Heap

Starred by 25+ users, GitHub Repo: LeetCode Pattern 500 offers:

  • 500 solutions for LeetCode problems in Python and Java
  • 17 notes on essential concepts related to data structures and algorithms
  • 130 patterns for solving LeetCode problems

heap

intro

  • heap is a data structure (binary heap)

    • support insert in O(log(n))
      • insert as last element
      • swim up the last element
    • support delete_min or delete_max in O(log(n))
      • swap the top element with last element
      • pop last element (which is old top element)
      • sink down the (new) top element
    • heapify(nums) takes O(n) time
      • checking and performing sink down start from last element to top element
        • why sink down every element is not O(nlogn) time
          • because the higher layer, which node would cost more, actually have few nodes inside the layer
    • O(1) to get the min val in min heap, or max val in max heap
      • get the top element
  • min heap

    • look like a complete binary tree
      • can be implement by array (using the complete tree’s attribute)
        • ignore first idx 0, start from idx 1
        • if node’s idx == i
          • parent node idx == i // 2
          • left child idx == 2 * i
          • right child idx == 2 * i + 1
    • for any node, its key is less than or equal to its children’s key
    • there is no comparable relationship between children
    • the height of a heap is guaranteed to be O(log(n))
    • in python, max heap can be simulated by min heap with negative value
    • we can use tuple to push multiple information inside the heap in one element if we need
    • in python, if the element inside the heap needs complex comparison, we can use self defined class and implement the less than method
      • eg. sort the words in ascending order of frequency.

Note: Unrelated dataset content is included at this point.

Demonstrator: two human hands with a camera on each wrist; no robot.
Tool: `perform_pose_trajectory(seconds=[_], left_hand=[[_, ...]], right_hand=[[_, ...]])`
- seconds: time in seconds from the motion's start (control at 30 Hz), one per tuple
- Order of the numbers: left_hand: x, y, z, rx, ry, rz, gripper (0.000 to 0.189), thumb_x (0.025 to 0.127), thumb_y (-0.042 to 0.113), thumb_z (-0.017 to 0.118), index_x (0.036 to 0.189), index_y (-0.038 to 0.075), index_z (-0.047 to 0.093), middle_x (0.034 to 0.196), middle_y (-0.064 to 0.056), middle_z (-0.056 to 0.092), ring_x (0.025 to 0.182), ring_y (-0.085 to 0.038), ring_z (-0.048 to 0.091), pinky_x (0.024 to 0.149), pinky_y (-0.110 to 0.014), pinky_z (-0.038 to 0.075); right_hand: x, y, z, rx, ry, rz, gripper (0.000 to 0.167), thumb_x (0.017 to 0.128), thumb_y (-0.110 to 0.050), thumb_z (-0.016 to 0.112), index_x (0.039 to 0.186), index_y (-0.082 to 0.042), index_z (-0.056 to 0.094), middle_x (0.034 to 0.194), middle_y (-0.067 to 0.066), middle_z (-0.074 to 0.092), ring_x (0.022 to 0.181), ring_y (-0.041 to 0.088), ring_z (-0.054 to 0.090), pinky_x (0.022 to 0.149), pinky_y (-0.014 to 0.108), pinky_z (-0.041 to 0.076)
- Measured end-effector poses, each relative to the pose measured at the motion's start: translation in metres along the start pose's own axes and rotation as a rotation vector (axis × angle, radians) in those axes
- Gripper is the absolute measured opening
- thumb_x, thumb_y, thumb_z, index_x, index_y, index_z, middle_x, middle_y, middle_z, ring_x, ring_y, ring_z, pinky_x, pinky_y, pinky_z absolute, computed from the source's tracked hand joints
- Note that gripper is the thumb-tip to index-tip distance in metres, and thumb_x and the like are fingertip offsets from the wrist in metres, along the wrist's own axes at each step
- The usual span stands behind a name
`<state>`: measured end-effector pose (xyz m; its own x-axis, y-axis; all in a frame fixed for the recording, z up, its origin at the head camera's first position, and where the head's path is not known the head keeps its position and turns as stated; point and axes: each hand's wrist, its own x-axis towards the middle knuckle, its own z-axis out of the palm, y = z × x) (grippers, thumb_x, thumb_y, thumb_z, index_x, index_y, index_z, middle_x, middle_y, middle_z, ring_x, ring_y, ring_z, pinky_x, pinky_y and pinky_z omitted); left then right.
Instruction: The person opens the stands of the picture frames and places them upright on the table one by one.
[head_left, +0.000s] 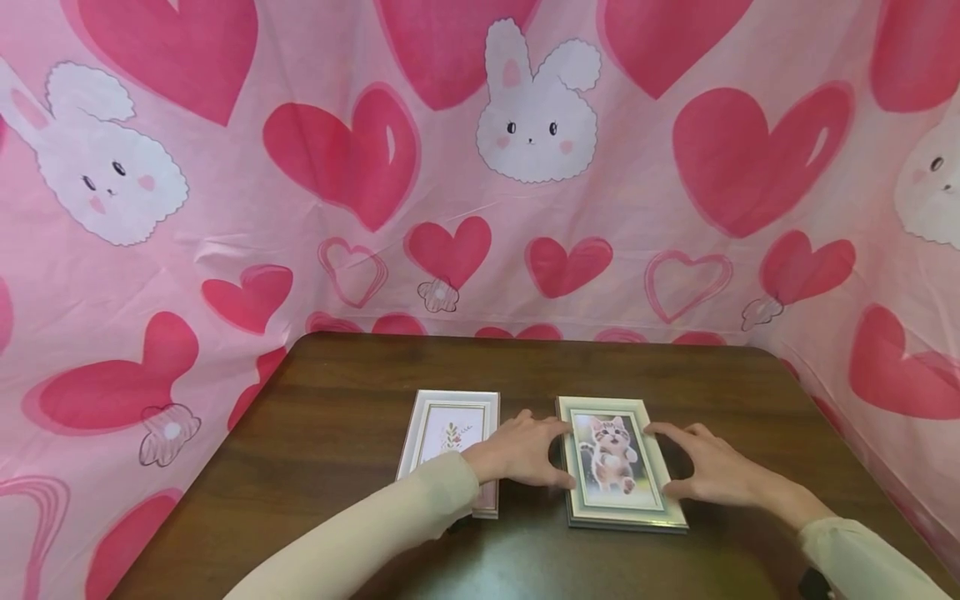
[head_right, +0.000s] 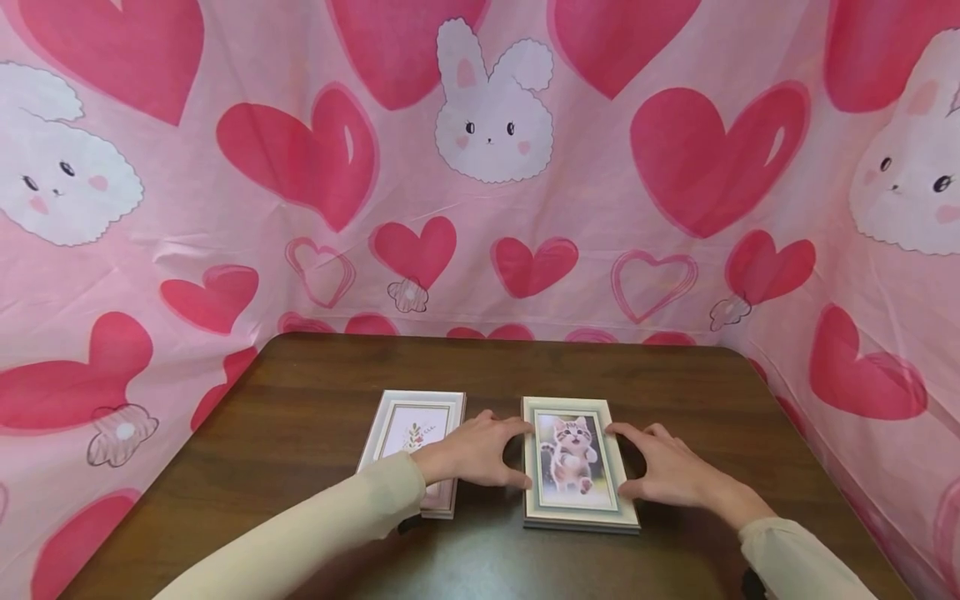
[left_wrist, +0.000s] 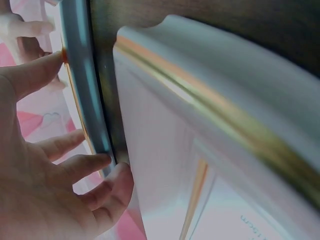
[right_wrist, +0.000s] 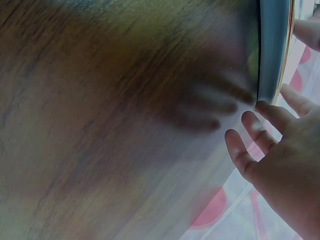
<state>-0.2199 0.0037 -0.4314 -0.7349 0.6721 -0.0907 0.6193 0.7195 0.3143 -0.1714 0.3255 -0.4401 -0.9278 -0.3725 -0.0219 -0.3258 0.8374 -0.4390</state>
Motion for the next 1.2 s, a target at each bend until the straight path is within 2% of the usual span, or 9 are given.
perform_pose_trajectory(seconds=[0.23, 0.5, 0.8, 1.2], left_hand=[[0.0020, -0.0011, -0.0003, -0.025, -0.009, -0.022, 0.082, 0.082, 0.060, 0.082, 0.151, 0.024, 0.058, 0.144, 0.008, 0.063, 0.111, -0.018, 0.054, 0.094, -0.037, 0.049], [0.0053, -0.0024, -0.0008, -0.017, -0.001, -0.013, 0.083, 0.081, 0.060, 0.083, 0.151, 0.023, 0.058, 0.143, 0.008, 0.063, 0.111, -0.019, 0.054, 0.094, -0.036, 0.049], [0.0080, -0.0018, -0.0010, -0.028, -0.023, -0.021, 0.084, 0.079, 0.059, 0.085, 0.150, 0.023, 0.059, 0.142, 0.005, 0.064, 0.108, -0.018, 0.052, 0.089, -0.034, 0.049], [0.0087, 0.0011, -0.0066, -0.056, -0.037, -0.050, 0.085, 0.077, 0.058, 0.088, 0.149, 0.023, 0.059, 0.138, 0.003, 0.066, 0.105, -0.018, 0.050, 0.083, -0.033, 0.048]], right_hand=[[0.0019, 0.0012, -0.0002, 0.009, -0.032, 0.019, 0.089, 0.073, -0.040, 0.089, 0.149, -0.016, 0.051, 0.120, 0.013, 0.058, 0.107, 0.030, 0.053, 0.080, 0.059, 0.050], [0.0060, 0.0031, -0.0051, 0.015, -0.062, 0.030, 0.090, 0.072, -0.043, 0.089, 0.149, -0.018, 0.050, 0.116, 0.010, 0.056, 0.101, 0.027, 0.051, 0.078, 0.055, 0.049], [0.0060, 0.0037, -0.0064, 0.022, -0.083, 0.029, 0.090, 0.072, -0.044, 0.089, 0.149, -0.018, 0.050, 0.116, 0.011, 0.055, 0.102, 0.030, 0.052, 0.080, 0.061, 0.049], [0.0071, 0.0062, -0.0071, 0.028, -0.085, 0.024, 0.091, 0.071, -0.043, 0.089, 0.150, -0.019, 0.050, 0.119, 0.010, 0.056, 0.104, 0.029, 0.052, 0.082, 0.060, 0.049]])
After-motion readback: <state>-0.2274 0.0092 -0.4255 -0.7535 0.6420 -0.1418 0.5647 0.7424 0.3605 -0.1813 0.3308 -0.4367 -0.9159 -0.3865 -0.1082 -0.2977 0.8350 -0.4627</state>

If words have the same frequency, sort them alphabetically in reverse order
    class FreqWord:
        def __init__(self, f, w):
            self.f = f
            self.w = w
    
        def __lt__(self, other):
            if self.f == other.f:
                return self.w > other.w
            return self.f < other.f
    
    • we can use two heap to find median
      • maxheap_smallhalf
      • minheap_largehalf

pattern

greedily schedule tasks (start/end/val)

  • sort every task by their start time
  • use heap to quickly find the most recent finished task according to cur task
  • use pop out elements to keep recording the previous best result
    • the previous best result is according to cur task (also applicable for future tasks to use)
  • push the cur end time and cur result in heap for future tasks
    • when pushing also treat this cur result as a candidate of best result
    • we need to keep recording the all time best result

top k problem (based on heap)

  • heap approach
    • O(nlogk), use heap (size k) (better choice)
    • O(n + klogn), use heap (size n)
  • quick select approach
    • O(n) for average and O(n**2) for worst
  • bucket sort approach
    • O(n+b), bucket (size b)

k way merge problem

  • maintain heap (size k)
    • when init, often use heapify
    • stored elements must have multiple information inside themself (use tuple)
      • most import information is to record this element is from which way
  • each time pop out from heap
    • record if need
    • operate on this way’s element
    • push the new element (same way) in heap

two heap problem

  • normal two heap
    • one min heap, and one max heap
    • element must go into proper heap
    • make sure to maintain the relation between two heaps
  • lazy removal technique
    • use hashmap to record the freq of removed elements (not really removed yet)
    • maintain heap size variable to keep track of the real heap size (exclude the removed elements which recorded in hashmap)

storing and popping out elements

  • use heap to store elements (min or max group)
  • keep popping out the invalid or useful element (comparing to cur condition)
    • contains greedy algorithm’s idea

use bfs and heap

  • use bfs to find potential valid elements (use heap to replace the queue)
  • use hashset to record visited elements